Problem to work on: None of the images should appear in your copy. Transcribe the data in full.

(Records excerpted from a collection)
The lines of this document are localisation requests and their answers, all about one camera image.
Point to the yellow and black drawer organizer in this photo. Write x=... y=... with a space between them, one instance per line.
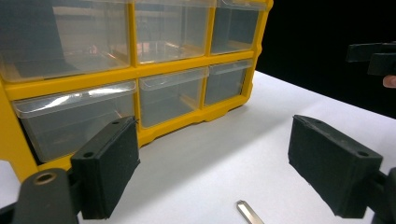
x=77 y=84

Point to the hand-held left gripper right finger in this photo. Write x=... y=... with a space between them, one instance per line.
x=333 y=168

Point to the small metal strip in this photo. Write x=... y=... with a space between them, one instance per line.
x=249 y=213

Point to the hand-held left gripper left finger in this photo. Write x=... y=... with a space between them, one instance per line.
x=106 y=168

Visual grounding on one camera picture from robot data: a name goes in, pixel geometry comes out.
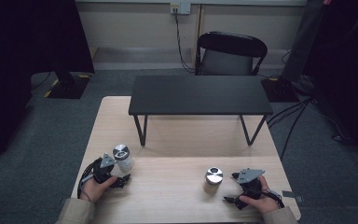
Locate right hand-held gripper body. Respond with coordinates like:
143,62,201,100
231,168,266,200

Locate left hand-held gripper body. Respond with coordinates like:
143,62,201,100
92,152,117,184

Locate glass jar with white powder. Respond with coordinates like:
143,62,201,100
112,144,135,173

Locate glass jar with brown spice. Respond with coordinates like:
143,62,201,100
203,166,225,195

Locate black raised shelf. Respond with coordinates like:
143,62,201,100
128,75,274,147

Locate person's right hand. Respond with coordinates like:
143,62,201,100
241,175,279,214

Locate person's left hand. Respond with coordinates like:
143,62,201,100
79,175,119,203

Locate black stand base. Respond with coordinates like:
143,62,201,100
260,77,301,103
47,72,91,100

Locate black folding chair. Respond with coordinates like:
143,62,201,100
194,31,269,77

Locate dark curtain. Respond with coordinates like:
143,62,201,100
302,0,358,171
0,0,96,165

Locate grey upright panel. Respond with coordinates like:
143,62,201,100
281,0,327,83

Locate left hand-held gripper cable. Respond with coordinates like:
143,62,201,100
76,157,103,200

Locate hand-held gripper cable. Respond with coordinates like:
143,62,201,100
76,157,103,200
262,189,285,209

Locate right hand-held gripper cable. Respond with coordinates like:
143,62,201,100
262,189,285,209

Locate black floor cables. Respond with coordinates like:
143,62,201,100
267,97,315,161

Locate black wall cable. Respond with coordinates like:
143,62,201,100
173,8,197,74

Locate white wall socket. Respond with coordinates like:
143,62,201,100
170,2,191,16

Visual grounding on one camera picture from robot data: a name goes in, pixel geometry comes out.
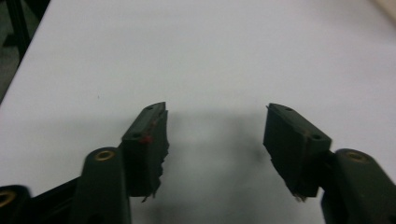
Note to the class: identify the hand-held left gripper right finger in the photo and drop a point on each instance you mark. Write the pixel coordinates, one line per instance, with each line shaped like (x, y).
(299, 146)

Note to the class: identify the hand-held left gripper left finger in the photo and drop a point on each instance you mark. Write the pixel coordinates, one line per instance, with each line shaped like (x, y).
(146, 155)

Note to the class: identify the black metal stand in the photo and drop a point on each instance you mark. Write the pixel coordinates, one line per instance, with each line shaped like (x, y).
(19, 28)

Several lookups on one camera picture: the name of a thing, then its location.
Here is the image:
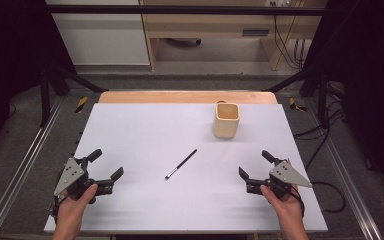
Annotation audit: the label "person's left hand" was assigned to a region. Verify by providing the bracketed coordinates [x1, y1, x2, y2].
[57, 183, 99, 220]

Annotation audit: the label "white cabinet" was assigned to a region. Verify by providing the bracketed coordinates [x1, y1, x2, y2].
[45, 0, 151, 67]

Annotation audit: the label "black horizontal frame bar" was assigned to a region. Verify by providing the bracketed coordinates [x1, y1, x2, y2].
[44, 4, 328, 16]

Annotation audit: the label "dark rectangular desk handle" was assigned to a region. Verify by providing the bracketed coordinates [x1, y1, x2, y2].
[241, 28, 271, 37]

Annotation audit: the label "black curtain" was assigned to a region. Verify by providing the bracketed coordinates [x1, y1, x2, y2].
[299, 0, 384, 201]
[0, 0, 78, 163]

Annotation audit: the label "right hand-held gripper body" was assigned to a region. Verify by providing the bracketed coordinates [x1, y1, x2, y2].
[246, 159, 313, 201]

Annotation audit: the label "wooden desk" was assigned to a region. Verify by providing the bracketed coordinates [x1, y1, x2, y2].
[139, 0, 328, 72]

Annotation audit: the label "black upright frame post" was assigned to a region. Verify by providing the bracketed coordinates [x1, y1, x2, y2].
[316, 68, 330, 126]
[39, 68, 52, 128]

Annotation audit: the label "yellow black tape marker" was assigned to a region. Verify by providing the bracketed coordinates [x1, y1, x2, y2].
[288, 97, 308, 113]
[74, 96, 90, 114]

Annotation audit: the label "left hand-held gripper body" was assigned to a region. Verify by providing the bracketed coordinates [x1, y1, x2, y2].
[53, 156, 115, 205]

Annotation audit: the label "person's right hand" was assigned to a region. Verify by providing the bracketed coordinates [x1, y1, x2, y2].
[260, 184, 304, 220]

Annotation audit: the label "beige square cup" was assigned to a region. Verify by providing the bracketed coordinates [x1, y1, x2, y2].
[212, 102, 241, 140]

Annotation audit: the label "wheeled chair base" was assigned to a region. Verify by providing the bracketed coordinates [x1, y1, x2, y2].
[163, 37, 203, 48]

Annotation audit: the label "white power socket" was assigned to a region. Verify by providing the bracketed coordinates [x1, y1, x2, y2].
[269, 0, 294, 8]

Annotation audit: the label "aluminium floor rail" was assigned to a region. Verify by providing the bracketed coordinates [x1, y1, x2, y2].
[304, 99, 384, 240]
[0, 96, 65, 240]

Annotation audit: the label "black diagonal frame strut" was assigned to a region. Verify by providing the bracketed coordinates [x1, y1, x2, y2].
[48, 63, 110, 94]
[262, 66, 318, 94]

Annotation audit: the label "black hanging desk cables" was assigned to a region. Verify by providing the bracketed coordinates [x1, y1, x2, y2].
[272, 14, 307, 72]

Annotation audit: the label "looped black floor cable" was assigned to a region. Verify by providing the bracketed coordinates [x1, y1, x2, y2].
[309, 180, 347, 215]

Exercise result:
The lines of this document are localisation requests and their answers, all about one camera image.
Point to the yellow and black drawer organizer in this photo. Write x=... y=... with a space between them, one instance per line.
x=77 y=84

Point to the hand-held left gripper right finger in this photo. Write x=... y=... with a space between them, one instance per line.
x=333 y=168

Point to the small metal strip in this photo. Write x=... y=... with a space between them, one instance per line.
x=249 y=213

Point to the hand-held left gripper left finger in this photo. Write x=... y=... with a space between them, one instance per line.
x=106 y=168

Visual grounding on one camera picture from robot data: a name goes in, pixel geometry comes out.
Locate right hand-held gripper body. Respond with coordinates like:
143,62,201,100
231,168,266,200

Locate left hand-held gripper body. Respond with coordinates like:
143,62,201,100
92,152,117,184

Locate glass jar with white powder. Respond with coordinates like:
143,62,201,100
112,144,135,173

Locate glass jar with brown spice. Respond with coordinates like:
143,62,201,100
203,166,225,195

Locate black raised shelf. Respond with coordinates like:
143,62,201,100
128,75,274,147

Locate person's right hand. Respond with coordinates like:
143,62,201,100
241,175,279,214

Locate person's left hand. Respond with coordinates like:
143,62,201,100
79,175,119,203

Locate black stand base. Respond with coordinates like:
143,62,201,100
260,77,301,103
47,72,91,100

Locate black folding chair. Respond with coordinates like:
143,62,201,100
194,31,269,77

Locate dark curtain. Respond with coordinates like:
143,62,201,100
302,0,358,171
0,0,96,165

Locate grey upright panel. Respond with coordinates like:
143,62,201,100
281,0,327,83

Locate left hand-held gripper cable. Respond with coordinates like:
143,62,201,100
76,157,103,200

Locate hand-held gripper cable. Respond with coordinates like:
143,62,201,100
76,157,103,200
262,189,285,209

Locate right hand-held gripper cable. Respond with coordinates like:
143,62,201,100
262,189,285,209

Locate black floor cables. Respond with coordinates like:
143,62,201,100
267,97,315,161

Locate black wall cable. Respond with coordinates like:
143,62,201,100
173,8,197,74

Locate white wall socket. Respond with coordinates like:
143,62,201,100
170,2,191,16

Visual grounding on one camera picture from robot data: a name goes in, pixel geometry comes out.
Note to the class: identify the hand-held left gripper right finger in the photo and drop a point on each instance you mark. Write the pixel coordinates, one line per instance, with each line shaped like (x, y).
(299, 146)

Note to the class: identify the hand-held left gripper left finger in the photo and drop a point on each instance you mark. Write the pixel coordinates, one line per instance, with each line shaped like (x, y).
(146, 155)

Note to the class: identify the black metal stand in the photo and drop a point on each instance you mark. Write the pixel coordinates, one line per instance, with each line shaped like (x, y).
(19, 28)

Several lookups on one camera picture: the name of a thing, then its location.
Here is the image:
Annotation audit: the label "person's left hand" was assigned to a region. Verify by providing the bracketed coordinates [x1, y1, x2, y2].
[57, 183, 99, 220]

Annotation audit: the label "white cabinet" was assigned to a region. Verify by providing the bracketed coordinates [x1, y1, x2, y2].
[45, 0, 151, 67]

Annotation audit: the label "black horizontal frame bar" was assigned to a region. Verify by providing the bracketed coordinates [x1, y1, x2, y2].
[44, 4, 328, 16]

Annotation audit: the label "dark rectangular desk handle" was assigned to a region. Verify by providing the bracketed coordinates [x1, y1, x2, y2].
[241, 28, 271, 37]

Annotation audit: the label "black curtain" was assigned to a region. Verify by providing the bracketed coordinates [x1, y1, x2, y2].
[299, 0, 384, 201]
[0, 0, 78, 163]

Annotation audit: the label "right hand-held gripper body" was assigned to a region. Verify by providing the bracketed coordinates [x1, y1, x2, y2].
[246, 159, 313, 201]

Annotation audit: the label "wooden desk" was assigned to a region. Verify by providing the bracketed coordinates [x1, y1, x2, y2].
[139, 0, 328, 72]

Annotation audit: the label "black upright frame post" was assigned to a region. Verify by providing the bracketed coordinates [x1, y1, x2, y2].
[316, 68, 330, 126]
[39, 68, 52, 128]

Annotation audit: the label "yellow black tape marker" was assigned to a region. Verify by providing the bracketed coordinates [x1, y1, x2, y2].
[288, 97, 308, 113]
[74, 96, 90, 114]

Annotation audit: the label "left hand-held gripper body" was assigned to a region. Verify by providing the bracketed coordinates [x1, y1, x2, y2].
[53, 156, 115, 205]

Annotation audit: the label "person's right hand" was assigned to a region. Verify by providing the bracketed coordinates [x1, y1, x2, y2].
[260, 184, 304, 220]

Annotation audit: the label "beige square cup" was assigned to a region. Verify by providing the bracketed coordinates [x1, y1, x2, y2].
[212, 102, 241, 140]

Annotation audit: the label "wheeled chair base" was assigned to a region. Verify by providing the bracketed coordinates [x1, y1, x2, y2].
[163, 37, 203, 48]

Annotation audit: the label "white power socket" was assigned to a region. Verify by providing the bracketed coordinates [x1, y1, x2, y2].
[269, 0, 294, 8]

Annotation audit: the label "aluminium floor rail" was assigned to a region. Verify by providing the bracketed coordinates [x1, y1, x2, y2].
[304, 99, 384, 240]
[0, 96, 65, 240]

Annotation audit: the label "black diagonal frame strut" was assigned to a region. Verify by providing the bracketed coordinates [x1, y1, x2, y2].
[48, 63, 110, 94]
[262, 66, 318, 94]

Annotation audit: the label "black hanging desk cables" was assigned to a region. Verify by providing the bracketed coordinates [x1, y1, x2, y2].
[272, 14, 307, 72]

Annotation audit: the label "looped black floor cable" was assigned to a region. Verify by providing the bracketed coordinates [x1, y1, x2, y2].
[309, 180, 347, 215]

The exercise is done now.